Coast Guard helping rebuild Haiti’s ports

by Petty Officer 1st Class David Mosley

An international port is a crossroads of culture, languages and international exchange. A port is a nations lifeline to the world through imports and exports. On Jan. 11, 2010 the international port of Port-au-Prince, Haiti, was just this, Haiti’s lifeline to the world with 95-percent of the ports activity consisting of imports to the country.

The port of Port-au-Prince was forever changed on Jan. 12, 2010, when a 7.0 magnitude earthquake rocked the nation’s capitol and the port. Within moments, the harbor facilities had crumbled to the earthquakes onslaught. Piers crashed into the harbor, strewing shipping containers across the water and sinking the port’s cargo cranes and their vital link to the world.

“Infrastructure is made up of nodes linking the economic system,” said Lt. Cmdr. Mark Sheppard, Coast Guard Maritime Transportation System Recovery Unit (MTSRU) member. “The earthquake destroyed these nodes and brought the system to its knees.”

The economic system that brings supplies into the country of Haiti directly revolves around the port and its link to the world. This is where the U.S. Coast Guard has stepped in to help rebuild the broken node that is the port and help the system come back online.

An integral part of the recovery of the port is the crew of the Coast Guard Cutter Oak. The Cutter Oak, which is homeported in Charleston, S.C., was engaged in Haiti even before the event that forever impacted the area.

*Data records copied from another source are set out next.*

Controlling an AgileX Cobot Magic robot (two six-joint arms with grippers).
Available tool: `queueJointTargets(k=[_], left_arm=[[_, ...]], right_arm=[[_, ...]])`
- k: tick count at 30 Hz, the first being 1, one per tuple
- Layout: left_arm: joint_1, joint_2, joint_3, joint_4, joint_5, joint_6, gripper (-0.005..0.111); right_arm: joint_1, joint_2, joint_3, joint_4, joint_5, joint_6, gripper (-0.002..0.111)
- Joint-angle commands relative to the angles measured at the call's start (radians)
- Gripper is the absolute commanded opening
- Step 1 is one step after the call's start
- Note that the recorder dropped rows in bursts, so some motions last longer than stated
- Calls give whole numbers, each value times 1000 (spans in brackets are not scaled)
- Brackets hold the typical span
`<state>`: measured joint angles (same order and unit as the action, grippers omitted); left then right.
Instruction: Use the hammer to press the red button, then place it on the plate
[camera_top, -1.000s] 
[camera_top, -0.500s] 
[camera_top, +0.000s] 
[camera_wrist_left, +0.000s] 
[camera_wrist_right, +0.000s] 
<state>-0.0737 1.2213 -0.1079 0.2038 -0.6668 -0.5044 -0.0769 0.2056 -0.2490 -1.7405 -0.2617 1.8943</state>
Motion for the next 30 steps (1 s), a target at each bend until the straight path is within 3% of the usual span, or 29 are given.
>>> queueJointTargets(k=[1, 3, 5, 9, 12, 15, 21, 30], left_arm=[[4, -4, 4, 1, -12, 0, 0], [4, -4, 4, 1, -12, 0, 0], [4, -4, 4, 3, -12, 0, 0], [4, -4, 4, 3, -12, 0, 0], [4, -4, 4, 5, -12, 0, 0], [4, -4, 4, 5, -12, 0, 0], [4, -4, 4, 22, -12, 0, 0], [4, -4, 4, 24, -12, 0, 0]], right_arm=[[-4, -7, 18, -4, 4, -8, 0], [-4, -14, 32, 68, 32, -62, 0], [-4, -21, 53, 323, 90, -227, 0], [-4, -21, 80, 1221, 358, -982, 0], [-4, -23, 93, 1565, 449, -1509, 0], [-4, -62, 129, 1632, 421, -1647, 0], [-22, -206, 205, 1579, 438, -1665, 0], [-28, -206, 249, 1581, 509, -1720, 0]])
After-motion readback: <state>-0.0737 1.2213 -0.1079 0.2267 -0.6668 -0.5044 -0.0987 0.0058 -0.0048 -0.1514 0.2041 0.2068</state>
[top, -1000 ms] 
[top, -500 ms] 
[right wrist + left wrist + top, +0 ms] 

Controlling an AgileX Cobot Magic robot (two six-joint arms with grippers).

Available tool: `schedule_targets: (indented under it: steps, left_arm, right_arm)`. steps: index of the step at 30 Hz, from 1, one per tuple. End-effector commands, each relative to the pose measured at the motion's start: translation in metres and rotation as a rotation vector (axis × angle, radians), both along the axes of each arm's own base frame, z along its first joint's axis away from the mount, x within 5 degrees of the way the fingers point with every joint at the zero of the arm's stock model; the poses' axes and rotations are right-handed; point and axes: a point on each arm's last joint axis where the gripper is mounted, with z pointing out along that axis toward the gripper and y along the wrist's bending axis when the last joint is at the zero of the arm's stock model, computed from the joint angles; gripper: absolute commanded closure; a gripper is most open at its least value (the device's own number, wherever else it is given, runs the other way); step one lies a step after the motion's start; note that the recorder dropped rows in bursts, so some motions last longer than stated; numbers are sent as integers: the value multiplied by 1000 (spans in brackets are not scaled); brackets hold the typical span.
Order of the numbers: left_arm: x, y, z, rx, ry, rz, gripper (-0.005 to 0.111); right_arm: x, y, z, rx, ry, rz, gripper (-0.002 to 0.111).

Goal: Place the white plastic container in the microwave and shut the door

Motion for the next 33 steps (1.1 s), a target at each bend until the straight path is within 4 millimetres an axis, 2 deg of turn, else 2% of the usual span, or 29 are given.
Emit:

Two crewmen from the Cutter Oak were in Haiti, they were predeployed to Port-au-Prince to assess the harbor for the ship’s upcoming trip to the area and were there when the earthquake struck. They came through it unscathed, and were able to return home to their families.

While the two crewmen were transiting home, the rest of the crew were on their way south from South Carolina to Port-au-Prince. The crew of the Cutter Oak arrived four days after the quake and immediately offloaded bottle water and medical supplies and assisted in helping those who had been affected by the disaster.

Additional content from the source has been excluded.